In the material below, write out each line word for word and omit the pictures.

........

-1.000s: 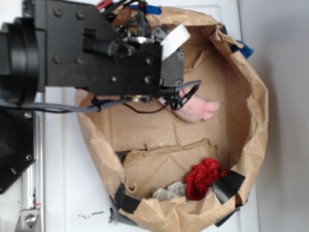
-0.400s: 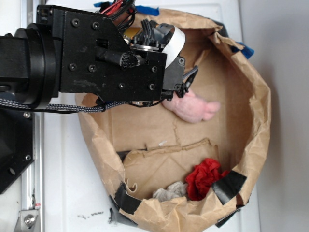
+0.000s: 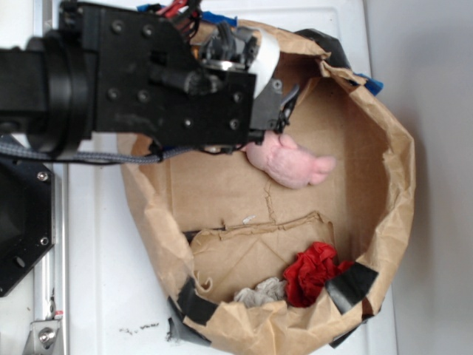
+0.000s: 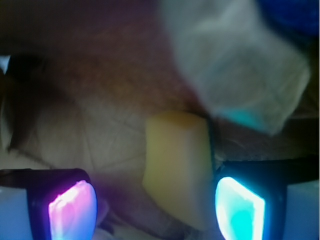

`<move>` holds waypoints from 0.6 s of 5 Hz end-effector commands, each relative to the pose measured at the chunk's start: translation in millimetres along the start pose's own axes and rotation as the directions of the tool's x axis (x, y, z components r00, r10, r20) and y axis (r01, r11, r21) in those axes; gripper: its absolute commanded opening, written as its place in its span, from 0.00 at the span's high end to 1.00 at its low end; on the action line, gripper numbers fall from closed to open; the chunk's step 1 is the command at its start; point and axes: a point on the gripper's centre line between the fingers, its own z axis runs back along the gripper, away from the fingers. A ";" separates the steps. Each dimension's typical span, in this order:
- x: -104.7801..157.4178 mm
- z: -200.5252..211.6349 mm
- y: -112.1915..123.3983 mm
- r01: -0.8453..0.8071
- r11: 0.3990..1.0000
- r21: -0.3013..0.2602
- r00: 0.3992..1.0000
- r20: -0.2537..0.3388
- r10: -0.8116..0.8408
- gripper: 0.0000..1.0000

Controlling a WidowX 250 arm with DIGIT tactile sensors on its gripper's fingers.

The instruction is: Grab the green sponge.

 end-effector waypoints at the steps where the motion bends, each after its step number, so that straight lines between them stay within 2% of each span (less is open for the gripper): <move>1: 10.6 3.7 15.9 -0.147 0.989 -0.002 0.988 0.051 0.147 0.00; 3: 5.0 -14.8 17.6 -0.151 0.987 0.061 0.985 0.089 0.145 0.00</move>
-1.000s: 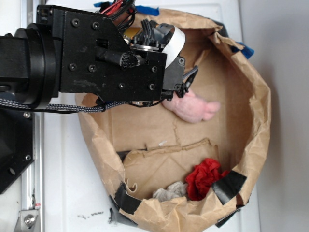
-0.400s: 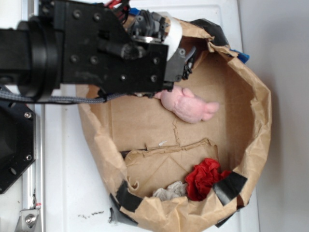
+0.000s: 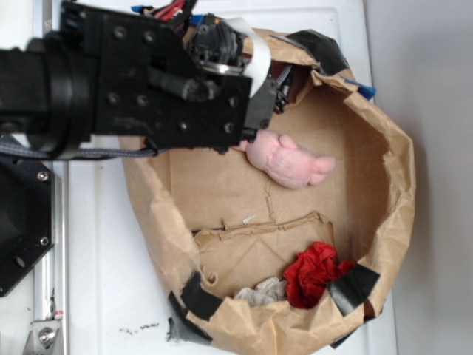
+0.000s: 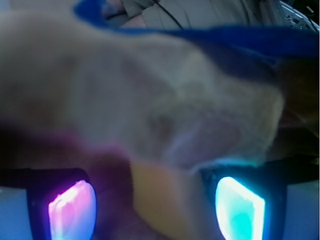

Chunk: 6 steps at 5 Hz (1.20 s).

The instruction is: Grab the green sponge.

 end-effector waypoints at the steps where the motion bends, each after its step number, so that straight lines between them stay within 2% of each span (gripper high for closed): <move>1: -1.0 -10.6 4.1 -0.019 0.999 0.029 0.999 0.043 0.018 0.00; 3: -4.8 -11.3 -8.0 0.027 1.000 -0.001 0.999 0.039 -0.027 0.00; 4: -3.7 -9.5 -11.7 0.037 0.999 -0.038 0.999 0.029 -0.036 1.00; 6: -2.3 -7.8 -14.6 0.048 0.998 -0.045 0.999 0.024 -0.047 1.00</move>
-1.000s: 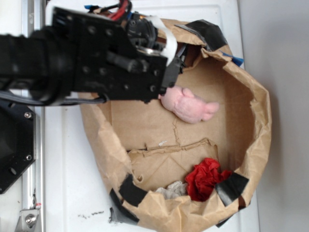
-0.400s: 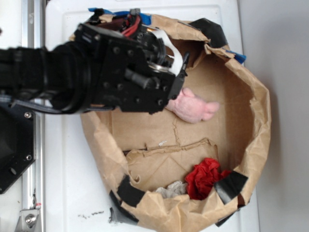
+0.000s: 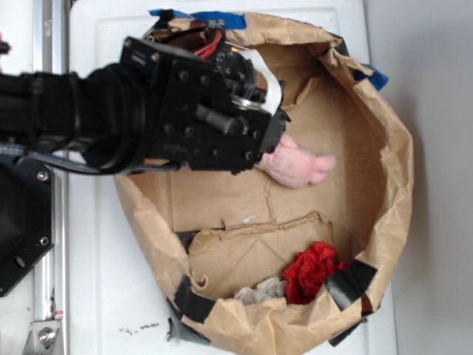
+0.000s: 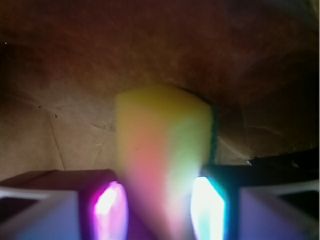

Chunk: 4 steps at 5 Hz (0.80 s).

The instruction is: Grab the green sponge.

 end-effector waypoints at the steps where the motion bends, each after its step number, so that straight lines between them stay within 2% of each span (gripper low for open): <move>1: 13.5 13.8 1.1 -0.021 0.999 -0.050 1.000 0.013 0.022 1.00; 2: 14.3 15.6 0.6 -0.014 0.998 -0.061 1.000 0.008 0.014 1.00; 3: 19.2 27.1 -2.0 0.055 0.991 -0.118 0.998 -0.018 -0.058 1.00; 4: 25.0 51.9 -5.2 0.175 0.955 -0.238 0.982 -0.021 -0.185 1.00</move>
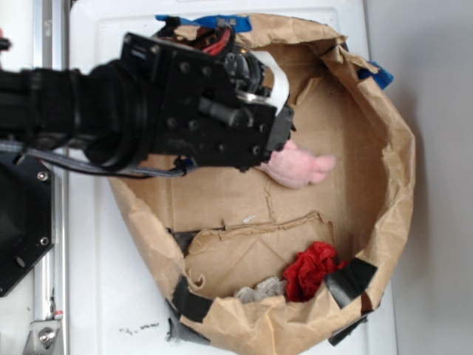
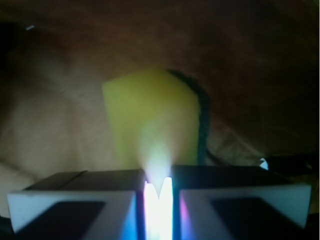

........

— RESPONSE TO THE TASK —
-1.000s: 
-0.400s: 
+0.000s: 
+0.000s: 

`<move>` holds waypoints from 0.6 s of 5 Hz end-effector commands, each relative to the pose measured at the chunk's start: translation in millimetres along the start pose's own axes and rotation as the directions of the tool's x axis (x, y, z components r00, r10, r20) and y axis (r01, r11, r21) in those axes; gripper: its absolute commanded opening, written as its place in its span, from 0.00 at the span's high end to 1.00 at its low end; on the action line, gripper numbers fall from closed to open; the chunk's step 1 is the command at its start; point and axes: a point on the gripper's centre line between the fingers, its own z axis runs back along the gripper, away from the fingers. A ";" separates the steps. Each dimension's typical span, in this order:
- x: -104.7801..157.4178 mm
- z: -200.5252..211.6349 mm
- y: -112.1915..123.3983 mm
- r01: -0.8453..0.8071
- r11: 0.3990..1.0000
- r21: -0.3013..0.2602
- r00: 0.3992..1.0000
- r20: -0.2537..0.3388
- r10: -0.8116..0.8408
- gripper: 0.0000..1.0000

Controlling a WidowX 250 arm with DIGIT tactile sensors on its gripper's fingers.

The instruction is: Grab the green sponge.

 end-effector waypoints at the steps where the motion bends, each after its step number, so that straight lines between them stay within 2% of each span (less is open for the gripper): <move>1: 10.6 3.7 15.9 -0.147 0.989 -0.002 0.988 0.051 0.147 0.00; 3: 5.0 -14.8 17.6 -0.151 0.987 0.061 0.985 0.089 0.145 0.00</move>
-1.000s: 
-0.400s: 
+0.000s: 
+0.000s: 

Chunk: 6 steps at 5 Hz (1.20 s).

The instruction is: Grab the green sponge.

 end-effector waypoints at the steps where the motion bends, each after its step number, so that straight lines between them stay within 2% of each span (gripper high for closed): <move>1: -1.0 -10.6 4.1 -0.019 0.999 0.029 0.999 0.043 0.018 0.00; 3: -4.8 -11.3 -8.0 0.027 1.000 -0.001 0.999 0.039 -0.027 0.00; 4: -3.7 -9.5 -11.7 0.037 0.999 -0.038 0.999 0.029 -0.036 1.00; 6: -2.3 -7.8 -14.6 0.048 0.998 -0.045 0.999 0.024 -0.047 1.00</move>
-1.000s: 
-0.400s: 
+0.000s: 
+0.000s: 

Chunk: 4 steps at 5 Hz (0.80 s).

The instruction is: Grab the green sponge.

 end-effector waypoints at the steps where the motion bends, each after its step number, so that straight lines between them stay within 2% of each span (gripper low for open): <move>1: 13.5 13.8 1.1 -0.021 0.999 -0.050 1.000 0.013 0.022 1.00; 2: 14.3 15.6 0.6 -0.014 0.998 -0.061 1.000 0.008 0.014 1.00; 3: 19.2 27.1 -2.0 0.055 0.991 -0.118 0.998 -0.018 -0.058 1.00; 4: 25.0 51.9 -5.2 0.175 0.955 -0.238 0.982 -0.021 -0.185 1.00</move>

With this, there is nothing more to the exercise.